Anyway, as you may know, this story leads out to the Skrull Kill Krew stories, and has gone from wacky Silver Age silliness to central theme for a number of fairly serious books, even tying into the big Secret Invasion cross over series.

Of course, sometimes, the silliness doesn’t get buried and forgotten until some enterprising writer finds it again.  Sometimes, they hang a lampshade right on it.  For example, the weirdest super coincidence in all of comics: the identical sidekick.

It starts back in the Silver Age, and Captain America’s first meeting with a young orphan Adventurer named Rick Jones:

So this is a fairly common trope right?  Random people looking exactly like someone else? It happened in the silver age.  Like Sue Storm and Alicia Masters.

But where the Alicia/Sue comparison has been forgotten over the years, the Identical Bucky conundrum was kept around, and even expanded on:

That’s Jack Monroe, the Bucky of the 1950’s another dark haired orphan who wound up side kicking with a guy named Steve Rogers, and happened to look exactly like the Bucky from the forties.  There was an entire back story where the 1950’s Cap got plastic Surgery to look like Steve Rogers, but no such back story was presented for here, he just happens to be an exact double of the original Bucky.

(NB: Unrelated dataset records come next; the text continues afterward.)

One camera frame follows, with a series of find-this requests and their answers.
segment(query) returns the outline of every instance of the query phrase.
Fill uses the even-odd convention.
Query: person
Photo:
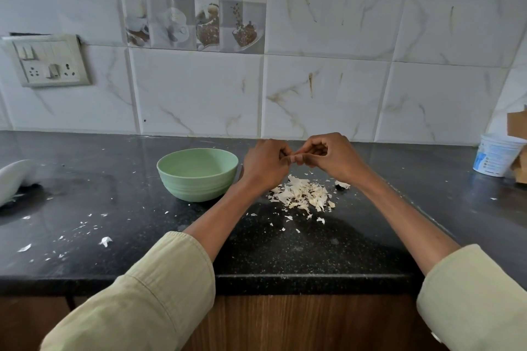
[[[254,200],[292,163],[318,167],[362,191],[425,274],[417,308],[451,350],[519,350],[527,344],[527,293],[477,245],[460,247],[407,204],[340,134],[310,137],[296,152],[260,140],[243,175],[184,232],[165,234],[124,275],[66,316],[41,350],[174,350],[214,303],[212,261]]]

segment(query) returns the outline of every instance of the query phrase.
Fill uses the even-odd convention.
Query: green bowl
[[[232,185],[238,157],[220,149],[187,149],[165,155],[157,168],[165,188],[177,198],[207,201]]]

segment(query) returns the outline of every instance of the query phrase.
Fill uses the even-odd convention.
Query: speckled granite surface
[[[189,205],[170,195],[155,168],[160,157],[218,147],[242,159],[254,142],[0,132],[0,166],[32,158],[41,180],[0,209],[0,294],[79,296],[107,287],[165,232],[183,230],[214,203]],[[524,189],[473,172],[474,148],[356,147],[460,243],[478,242],[525,287]],[[335,190],[319,170],[293,166],[291,173]],[[313,215],[324,217],[325,225],[258,199],[214,263],[217,294],[417,293],[423,277],[384,218],[358,191],[336,191],[333,212]],[[98,244],[104,236],[113,239],[108,248]],[[17,252],[30,243],[28,251]]]

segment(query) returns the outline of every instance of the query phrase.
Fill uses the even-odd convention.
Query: sleeve
[[[429,272],[417,310],[451,351],[517,351],[527,344],[527,292],[478,245]]]
[[[180,349],[214,296],[214,270],[201,244],[169,232],[110,287],[59,322],[41,350]]]

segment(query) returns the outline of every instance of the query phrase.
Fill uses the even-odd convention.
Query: switch plate
[[[24,87],[90,84],[76,35],[6,36],[2,46]]]

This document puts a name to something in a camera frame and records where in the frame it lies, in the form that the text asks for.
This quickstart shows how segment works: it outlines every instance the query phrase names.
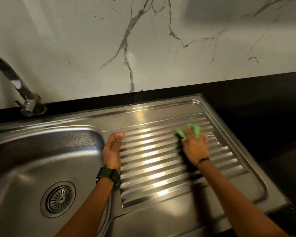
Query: forearm
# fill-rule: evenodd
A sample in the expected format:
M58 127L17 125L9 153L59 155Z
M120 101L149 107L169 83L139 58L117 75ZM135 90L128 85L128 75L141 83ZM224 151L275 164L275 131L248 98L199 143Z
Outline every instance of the forearm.
M114 182L101 178L90 195L55 237L95 236Z
M197 167L216 193L237 236L288 236L222 175L212 162L203 161Z

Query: green sponge
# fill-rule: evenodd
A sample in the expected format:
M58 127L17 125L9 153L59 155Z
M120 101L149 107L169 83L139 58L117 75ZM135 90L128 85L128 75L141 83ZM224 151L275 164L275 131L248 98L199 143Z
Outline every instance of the green sponge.
M193 133L195 134L195 137L198 139L199 138L199 126L198 125L193 125L193 124L187 124L186 127L190 127L190 129L193 131ZM178 135L182 138L182 139L186 139L186 135L184 133L183 130L177 130Z

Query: hand
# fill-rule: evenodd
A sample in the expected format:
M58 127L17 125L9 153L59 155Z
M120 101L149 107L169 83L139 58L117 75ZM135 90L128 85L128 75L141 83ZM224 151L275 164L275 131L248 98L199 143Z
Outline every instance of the hand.
M123 142L118 138L125 136L125 132L119 132L110 135L103 149L103 163L105 168L115 169L121 173L120 147Z
M183 151L189 161L197 166L201 159L209 157L207 137L200 133L197 139L190 128L186 128L184 133L186 139L181 140Z

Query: white marble wall
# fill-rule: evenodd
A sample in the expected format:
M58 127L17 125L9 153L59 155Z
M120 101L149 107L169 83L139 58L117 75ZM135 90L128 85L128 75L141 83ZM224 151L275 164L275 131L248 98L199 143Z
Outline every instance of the white marble wall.
M43 102L292 72L296 0L0 0L0 56Z

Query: black countertop
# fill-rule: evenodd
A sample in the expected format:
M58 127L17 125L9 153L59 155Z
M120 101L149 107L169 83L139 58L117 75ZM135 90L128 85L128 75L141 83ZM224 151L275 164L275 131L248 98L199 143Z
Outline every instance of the black countertop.
M292 202L269 216L296 236L296 72L48 103L40 118L196 93L203 94ZM24 119L29 118L19 107L0 110L0 123ZM231 230L222 236L235 235Z

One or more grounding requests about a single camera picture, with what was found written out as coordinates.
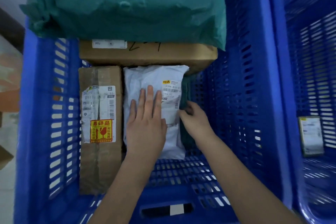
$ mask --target forearm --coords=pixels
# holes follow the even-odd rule
[[[128,223],[153,165],[126,156],[89,224]]]
[[[241,223],[301,223],[215,134],[197,142]]]

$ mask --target yellow logo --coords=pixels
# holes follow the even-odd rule
[[[90,143],[112,141],[112,120],[92,120],[90,123]]]

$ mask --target person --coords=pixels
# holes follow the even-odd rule
[[[161,119],[161,91],[140,92],[136,110],[132,100],[126,127],[127,154],[111,187],[89,224],[124,224],[130,221],[165,144],[167,125]],[[302,223],[287,209],[213,132],[205,112],[193,102],[179,111],[197,147],[206,157],[217,181],[242,224]]]

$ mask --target blue basket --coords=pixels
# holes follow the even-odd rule
[[[286,100],[294,207],[311,223],[336,223],[336,3],[271,0],[271,6]],[[302,159],[298,116],[321,117],[324,156]]]
[[[216,134],[287,207],[292,184],[283,98],[269,0],[226,0],[226,52],[197,76],[192,96]],[[26,30],[21,85],[15,223],[83,224],[102,196],[78,194],[80,160],[78,42]],[[143,210],[191,204],[158,218]],[[133,223],[236,223],[228,199],[196,148],[183,161],[160,160]]]

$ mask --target green mailing bag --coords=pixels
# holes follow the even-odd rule
[[[27,0],[40,37],[185,42],[224,49],[224,0]]]

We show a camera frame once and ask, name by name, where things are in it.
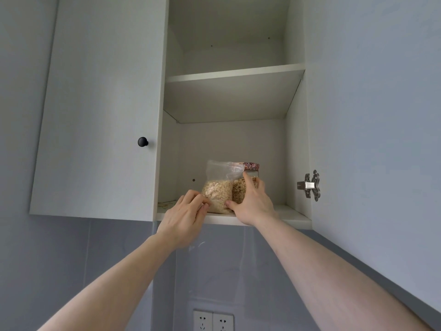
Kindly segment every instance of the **wall socket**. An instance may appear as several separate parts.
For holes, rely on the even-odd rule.
[[[213,313],[193,310],[193,331],[213,331]]]
[[[213,314],[213,331],[234,331],[233,315]]]

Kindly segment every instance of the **black knob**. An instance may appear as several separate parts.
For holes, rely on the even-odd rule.
[[[149,141],[145,137],[141,137],[138,139],[138,145],[141,147],[145,147],[149,144]]]

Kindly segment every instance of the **white cabinet door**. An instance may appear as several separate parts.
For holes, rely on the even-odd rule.
[[[153,219],[167,7],[60,0],[30,213]]]
[[[441,311],[441,3],[304,1],[313,227]]]

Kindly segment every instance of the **cabinet shelf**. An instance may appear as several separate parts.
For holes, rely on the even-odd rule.
[[[158,205],[156,220],[161,221],[165,215],[165,212],[173,207],[175,204],[175,201],[173,202],[166,202],[166,203],[160,203]],[[291,225],[294,228],[298,229],[304,229],[304,230],[312,230],[312,221],[302,215],[301,213],[295,211],[294,209],[290,208],[287,205],[275,205],[274,209],[279,214],[280,218]],[[237,217],[234,214],[227,215],[227,214],[213,214],[208,213],[205,217],[205,224],[221,224],[221,225],[242,225]]]
[[[282,119],[304,71],[291,64],[169,77],[164,110],[180,123]]]

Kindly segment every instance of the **hand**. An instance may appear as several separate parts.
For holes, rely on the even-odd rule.
[[[246,184],[245,198],[241,204],[234,201],[226,201],[225,205],[233,210],[237,218],[244,224],[254,225],[269,218],[278,218],[274,206],[268,195],[265,194],[265,182],[257,178],[257,188],[254,187],[253,179],[243,173]]]
[[[198,236],[210,205],[204,195],[189,190],[176,205],[167,210],[157,234],[164,235],[173,244],[173,250],[184,248]]]

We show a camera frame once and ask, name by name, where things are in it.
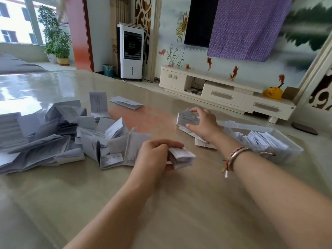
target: hand
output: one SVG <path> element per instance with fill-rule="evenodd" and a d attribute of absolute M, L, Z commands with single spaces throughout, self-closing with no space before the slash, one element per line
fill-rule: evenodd
<path fill-rule="evenodd" d="M 137 156 L 129 181 L 135 185 L 154 187 L 164 171 L 173 170 L 172 164 L 166 165 L 168 148 L 183 148 L 184 144 L 169 139 L 143 142 Z"/>
<path fill-rule="evenodd" d="M 197 134 L 200 138 L 204 139 L 207 142 L 213 142 L 214 135 L 221 131 L 220 127 L 217 124 L 215 115 L 207 109 L 201 107 L 191 108 L 190 112 L 197 112 L 200 116 L 200 124 L 192 125 L 186 124 L 186 127 Z"/>

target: orange door frame
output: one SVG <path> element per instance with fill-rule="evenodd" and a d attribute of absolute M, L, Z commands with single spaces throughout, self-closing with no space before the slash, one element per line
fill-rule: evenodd
<path fill-rule="evenodd" d="M 78 70 L 94 71 L 86 0 L 64 0 Z"/>

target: gray cushion
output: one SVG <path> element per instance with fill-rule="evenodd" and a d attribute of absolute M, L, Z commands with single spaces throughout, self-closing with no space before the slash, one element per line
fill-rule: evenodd
<path fill-rule="evenodd" d="M 31 72 L 47 72 L 43 67 L 29 64 L 7 53 L 0 53 L 0 75 Z"/>

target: tv stand
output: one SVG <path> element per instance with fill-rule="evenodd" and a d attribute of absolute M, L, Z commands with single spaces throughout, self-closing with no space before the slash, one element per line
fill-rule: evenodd
<path fill-rule="evenodd" d="M 186 91 L 192 87 L 195 78 L 206 80 L 201 95 Z M 289 100 L 263 97 L 264 87 L 260 84 L 194 69 L 162 66 L 159 86 L 165 91 L 237 113 L 263 113 L 273 124 L 278 119 L 288 120 L 296 107 Z"/>

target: plastic container
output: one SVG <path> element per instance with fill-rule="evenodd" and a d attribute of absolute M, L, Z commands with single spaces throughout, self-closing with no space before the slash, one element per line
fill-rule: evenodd
<path fill-rule="evenodd" d="M 105 64 L 103 65 L 104 75 L 107 77 L 114 77 L 114 66 Z"/>
<path fill-rule="evenodd" d="M 273 162 L 275 164 L 288 163 L 291 160 L 293 160 L 294 158 L 296 158 L 303 151 L 303 148 L 301 148 L 295 142 L 290 140 L 288 137 L 286 137 L 280 131 L 272 129 L 270 127 L 241 124 L 241 123 L 235 123 L 234 121 L 218 121 L 218 124 L 220 126 L 224 127 L 224 133 L 228 134 L 229 136 L 231 136 L 234 139 L 237 139 L 235 132 L 240 132 L 244 135 L 248 135 L 250 133 L 250 131 L 252 130 L 252 131 L 263 132 L 263 133 L 268 132 L 270 135 L 272 135 L 273 137 L 275 137 L 282 143 L 286 144 L 288 146 L 288 148 L 285 149 L 285 148 L 279 148 L 279 147 L 274 147 L 274 146 L 247 144 L 245 142 L 242 143 L 243 146 L 251 148 L 255 153 L 260 153 L 260 152 L 275 153 L 276 156 L 263 155 L 264 158 L 270 160 L 271 162 Z"/>

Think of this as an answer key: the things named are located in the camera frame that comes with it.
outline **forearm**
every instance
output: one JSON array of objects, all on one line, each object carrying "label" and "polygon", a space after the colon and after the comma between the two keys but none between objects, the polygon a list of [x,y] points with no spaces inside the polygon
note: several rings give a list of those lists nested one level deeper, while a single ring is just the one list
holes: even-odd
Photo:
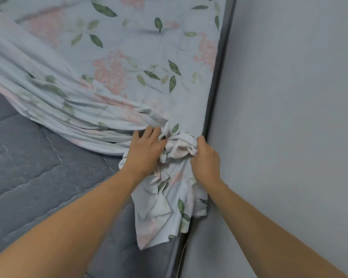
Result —
[{"label": "forearm", "polygon": [[347,277],[223,182],[208,193],[258,277]]},{"label": "forearm", "polygon": [[121,170],[35,226],[0,254],[0,277],[81,277],[137,181]]}]

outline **gray wall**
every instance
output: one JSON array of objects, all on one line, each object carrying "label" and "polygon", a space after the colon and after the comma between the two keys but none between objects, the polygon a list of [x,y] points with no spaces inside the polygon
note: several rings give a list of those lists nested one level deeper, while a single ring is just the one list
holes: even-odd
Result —
[{"label": "gray wall", "polygon": [[[348,275],[348,0],[237,0],[210,143],[234,191]],[[255,277],[213,206],[182,277]]]}]

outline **left hand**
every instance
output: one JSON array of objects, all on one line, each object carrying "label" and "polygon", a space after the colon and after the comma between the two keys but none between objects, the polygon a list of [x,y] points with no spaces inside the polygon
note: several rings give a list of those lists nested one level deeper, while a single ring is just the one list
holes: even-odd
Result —
[{"label": "left hand", "polygon": [[137,182],[149,176],[157,166],[158,158],[167,143],[166,139],[158,141],[161,128],[148,126],[142,137],[134,131],[126,163],[122,167],[131,174]]}]

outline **hand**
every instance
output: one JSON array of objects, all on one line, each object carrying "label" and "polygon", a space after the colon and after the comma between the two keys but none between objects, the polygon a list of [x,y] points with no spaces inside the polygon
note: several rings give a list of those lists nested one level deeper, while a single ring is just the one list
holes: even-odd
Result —
[{"label": "hand", "polygon": [[122,169],[132,175],[136,182],[141,182],[149,176],[157,166],[158,158],[167,143],[166,139],[158,141],[160,133],[160,127],[153,129],[151,126],[146,128],[141,138],[138,131],[133,133],[126,163]]},{"label": "hand", "polygon": [[196,180],[206,189],[220,181],[220,158],[206,143],[203,136],[197,138],[197,157],[191,159],[192,172]]}]

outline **gray mattress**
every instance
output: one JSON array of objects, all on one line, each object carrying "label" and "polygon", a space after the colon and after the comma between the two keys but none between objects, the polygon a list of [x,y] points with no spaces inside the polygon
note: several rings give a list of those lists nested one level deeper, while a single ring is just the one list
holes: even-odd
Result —
[{"label": "gray mattress", "polygon": [[[79,148],[19,115],[0,94],[0,252],[118,170],[121,158]],[[128,201],[94,257],[95,278],[171,275],[178,240],[140,251]]]}]

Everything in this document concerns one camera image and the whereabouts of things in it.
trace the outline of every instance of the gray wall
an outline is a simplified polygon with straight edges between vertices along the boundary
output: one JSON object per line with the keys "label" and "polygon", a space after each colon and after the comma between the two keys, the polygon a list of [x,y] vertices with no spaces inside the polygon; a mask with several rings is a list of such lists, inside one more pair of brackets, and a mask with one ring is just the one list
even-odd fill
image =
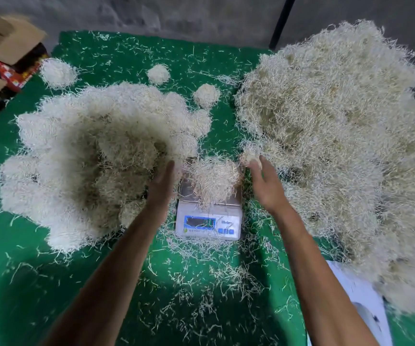
{"label": "gray wall", "polygon": [[[108,30],[233,46],[267,47],[285,0],[0,0],[50,35]],[[296,0],[279,47],[343,20],[366,18],[415,50],[415,0]]]}

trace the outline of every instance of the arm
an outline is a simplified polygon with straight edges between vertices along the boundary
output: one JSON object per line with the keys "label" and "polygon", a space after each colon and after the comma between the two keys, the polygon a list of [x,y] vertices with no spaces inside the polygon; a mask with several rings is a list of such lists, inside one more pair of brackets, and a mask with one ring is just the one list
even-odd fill
{"label": "arm", "polygon": [[149,185],[145,208],[54,323],[44,346],[114,345],[143,261],[172,197],[174,162]]}
{"label": "arm", "polygon": [[303,319],[314,346],[378,346],[332,273],[318,245],[292,208],[271,163],[249,165],[257,200],[274,217],[283,238]]}

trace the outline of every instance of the digital scale
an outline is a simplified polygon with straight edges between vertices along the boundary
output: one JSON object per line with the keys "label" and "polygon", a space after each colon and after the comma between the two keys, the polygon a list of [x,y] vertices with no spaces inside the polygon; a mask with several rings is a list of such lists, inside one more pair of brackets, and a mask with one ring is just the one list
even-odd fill
{"label": "digital scale", "polygon": [[199,208],[199,198],[184,178],[180,184],[177,207],[176,234],[182,237],[238,240],[241,236],[241,190],[225,203],[214,203],[207,209]]}

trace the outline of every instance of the forearm
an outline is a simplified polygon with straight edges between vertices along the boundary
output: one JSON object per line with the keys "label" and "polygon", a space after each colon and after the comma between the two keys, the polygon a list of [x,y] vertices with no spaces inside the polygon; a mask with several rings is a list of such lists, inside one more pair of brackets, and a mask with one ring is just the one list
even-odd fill
{"label": "forearm", "polygon": [[114,345],[160,226],[145,208],[55,323],[44,345]]}
{"label": "forearm", "polygon": [[313,345],[377,345],[297,212],[287,204],[274,217]]}

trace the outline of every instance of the hand
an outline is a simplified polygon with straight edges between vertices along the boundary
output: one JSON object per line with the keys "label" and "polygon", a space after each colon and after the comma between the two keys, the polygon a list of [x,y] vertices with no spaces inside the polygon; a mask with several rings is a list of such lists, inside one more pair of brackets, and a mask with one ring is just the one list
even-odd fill
{"label": "hand", "polygon": [[167,163],[166,168],[148,185],[148,197],[145,208],[156,212],[161,223],[166,220],[169,202],[174,196],[174,161]]}
{"label": "hand", "polygon": [[270,214],[276,215],[280,209],[288,206],[289,202],[273,165],[263,155],[260,156],[260,162],[262,171],[256,160],[249,163],[254,195]]}

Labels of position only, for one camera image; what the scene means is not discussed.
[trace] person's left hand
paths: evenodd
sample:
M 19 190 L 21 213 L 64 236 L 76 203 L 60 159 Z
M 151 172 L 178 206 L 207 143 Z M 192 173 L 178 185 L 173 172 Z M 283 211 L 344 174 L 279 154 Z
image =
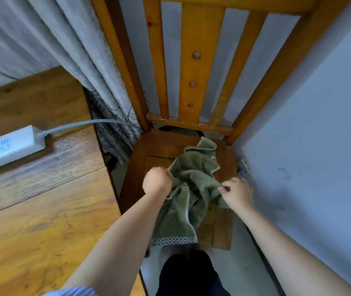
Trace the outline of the person's left hand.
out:
M 163 195 L 166 197 L 173 185 L 168 170 L 153 167 L 144 177 L 143 189 L 145 194 Z

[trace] person's right arm
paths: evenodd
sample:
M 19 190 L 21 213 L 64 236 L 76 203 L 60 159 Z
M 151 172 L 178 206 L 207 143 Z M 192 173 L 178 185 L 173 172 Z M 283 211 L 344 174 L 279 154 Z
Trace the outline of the person's right arm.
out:
M 255 209 L 245 179 L 232 178 L 218 188 L 228 206 L 247 225 L 289 296 L 351 295 L 351 285 Z

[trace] green towel
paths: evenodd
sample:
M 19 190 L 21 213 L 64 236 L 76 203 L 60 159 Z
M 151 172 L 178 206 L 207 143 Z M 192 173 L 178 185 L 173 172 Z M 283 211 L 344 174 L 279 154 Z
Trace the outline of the green towel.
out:
M 153 232 L 153 246 L 197 243 L 196 229 L 202 223 L 209 201 L 228 208 L 212 175 L 220 167 L 217 145 L 202 137 L 197 146 L 187 146 L 169 167 L 173 187 L 164 201 Z

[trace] wooden chair
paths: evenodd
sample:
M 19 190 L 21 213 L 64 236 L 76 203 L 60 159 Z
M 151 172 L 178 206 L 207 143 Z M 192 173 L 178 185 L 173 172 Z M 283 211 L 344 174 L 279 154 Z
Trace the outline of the wooden chair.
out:
M 169 116 L 162 33 L 161 1 L 182 2 L 181 80 L 178 117 Z M 108 44 L 113 52 L 130 99 L 145 133 L 138 141 L 119 196 L 125 212 L 143 194 L 141 183 L 152 166 L 168 167 L 198 137 L 151 131 L 152 123 L 209 131 L 225 135 L 218 146 L 220 181 L 236 176 L 231 146 L 274 95 L 311 47 L 351 0 L 143 0 L 158 90 L 160 114 L 148 112 L 119 0 L 92 0 Z M 250 11 L 231 67 L 209 123 L 199 122 L 211 65 L 226 7 Z M 254 46 L 268 13 L 300 14 L 297 25 L 277 54 L 251 98 L 231 127 L 219 125 L 227 102 Z M 198 240 L 230 249 L 234 215 L 228 209 L 210 207 L 198 230 Z

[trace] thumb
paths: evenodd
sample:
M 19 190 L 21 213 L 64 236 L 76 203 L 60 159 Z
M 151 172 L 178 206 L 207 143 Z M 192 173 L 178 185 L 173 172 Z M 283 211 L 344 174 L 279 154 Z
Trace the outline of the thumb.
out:
M 218 187 L 218 191 L 221 195 L 228 193 L 228 191 L 224 187 Z

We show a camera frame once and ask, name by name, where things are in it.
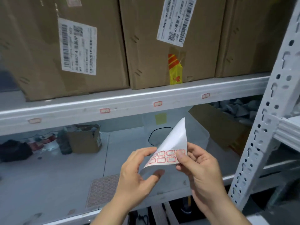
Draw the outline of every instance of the white sticker sheet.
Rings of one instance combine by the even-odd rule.
[[[176,151],[188,154],[187,135],[185,131],[185,117],[182,118],[159,146],[145,167],[153,165],[177,164]]]
[[[97,28],[58,18],[62,70],[96,75]]]
[[[196,0],[165,0],[157,39],[183,46]]]

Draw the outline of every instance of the open cardboard box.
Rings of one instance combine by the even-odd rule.
[[[209,104],[195,105],[189,113],[209,132],[224,150],[233,149],[242,155],[251,127],[231,120],[227,114]]]

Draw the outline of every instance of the cardboard box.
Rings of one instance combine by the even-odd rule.
[[[233,149],[242,155],[251,130],[250,126],[231,120],[228,115],[209,104],[193,106],[189,113],[209,132],[224,150]]]
[[[180,47],[160,41],[157,37],[159,29],[160,35],[163,34],[165,14],[171,16],[171,19],[166,17],[166,20],[172,20],[172,14],[178,13],[176,8],[180,8],[182,1],[184,7],[180,16],[185,20],[189,13],[188,1],[190,0],[120,0],[132,89],[214,77],[225,0],[192,0],[192,11],[188,14],[188,27],[184,25],[185,21],[181,20],[183,24],[178,25],[177,34],[174,32],[174,37],[171,37],[179,41],[180,31],[183,32],[183,47]],[[175,55],[182,65],[181,76],[170,75],[169,54]]]
[[[0,0],[0,18],[4,64],[27,100],[129,87],[118,0]]]
[[[296,0],[227,0],[216,77],[272,71]]]
[[[73,153],[96,153],[101,148],[100,128],[95,131],[67,132]]]

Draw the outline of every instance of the plastic bin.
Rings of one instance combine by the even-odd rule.
[[[143,114],[142,120],[148,146],[158,147],[171,132],[172,128],[185,117],[185,129],[188,142],[206,149],[209,132],[197,122],[184,108],[170,109]]]

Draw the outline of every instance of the red-bordered label sticker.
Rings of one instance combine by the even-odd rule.
[[[163,105],[162,101],[158,101],[158,102],[153,103],[153,106],[161,106],[161,105]]]
[[[157,162],[158,163],[165,163],[166,162],[166,158],[157,158]]]
[[[209,94],[209,93],[206,93],[206,94],[203,94],[203,95],[202,95],[202,98],[203,98],[203,99],[206,99],[206,98],[208,98],[208,97],[210,97],[210,94]]]
[[[154,159],[150,159],[149,164],[152,164],[152,163],[155,163],[155,162],[156,162],[155,158]]]
[[[167,162],[168,162],[168,163],[176,162],[176,157],[168,157],[168,158],[167,158]]]
[[[102,114],[110,113],[110,109],[109,108],[100,109],[100,113],[102,113]]]
[[[29,119],[28,122],[30,124],[37,124],[37,123],[41,123],[42,119],[40,117],[37,117],[37,118]]]
[[[175,150],[167,151],[167,155],[175,155]]]
[[[185,150],[183,150],[183,149],[179,149],[179,150],[176,150],[176,151],[181,151],[183,154],[185,154]]]
[[[157,153],[157,156],[165,156],[166,152],[165,151],[160,151],[159,153]]]

So, how is it that three orphans, happen to look exactly alike, and all wind up associating with the respective Captain Americas (and in Rick Jones’ case, other heroes) of their day?  Well for a while it was just a weird coincidence, but now that Bucky’s back among the living as the Winter Soldier, with a back story that has him running around the Marvel Universe in deep cover the intervening decades, we have a possible explanation.

James Buchanan Barnes is the real father of Jack Monroe and Rick Jones.  

Jack was born in 1941. That said, part of the current Bucky story ages him up to 16 or 17 when he started running around with Cap. It is possible that in early 1941, he could have had a dalliance with a woman resulting in the birth of Jack Monroe in December of that year.  Given that shortly thereafter, Bucky becomes THE Bucky and disappears into the world of espionage, Jack’s mother might have found herself with few options but to place him up for adoption, which allows his story to play out as established.

With Rick, his first appearance as a late teen was in 1962, so his conception has to be well after Bucky becomes the Winter Soldier, a weapon so valuable because he could blend in unquestioned any place Americans were welcome.  And it’s not so much a stretch that on a mission either to get information or just out of loneliness he might find someone to comfort him again. 

Once you establish a value to these children via their parentage, it’s not hard to imagine that the local spymasters   might keep tabs on these kids.  Perhaps they arrange for a full ride scholarship to the exclusive school that other Steve Rogers is teaching at.  Likewise, the Russians might steer their heir close to the other covert projects in the Americas like those secret weapons tests that their man Igor is keeping an eye on.

None of that requires their handlers to make them into the heroic individuals that they became. That is just the genetic propensity to risk taking and desire for adventure instilled in them by their true father who likewise, sought out danger and took great risks when he became the ally of Captain America.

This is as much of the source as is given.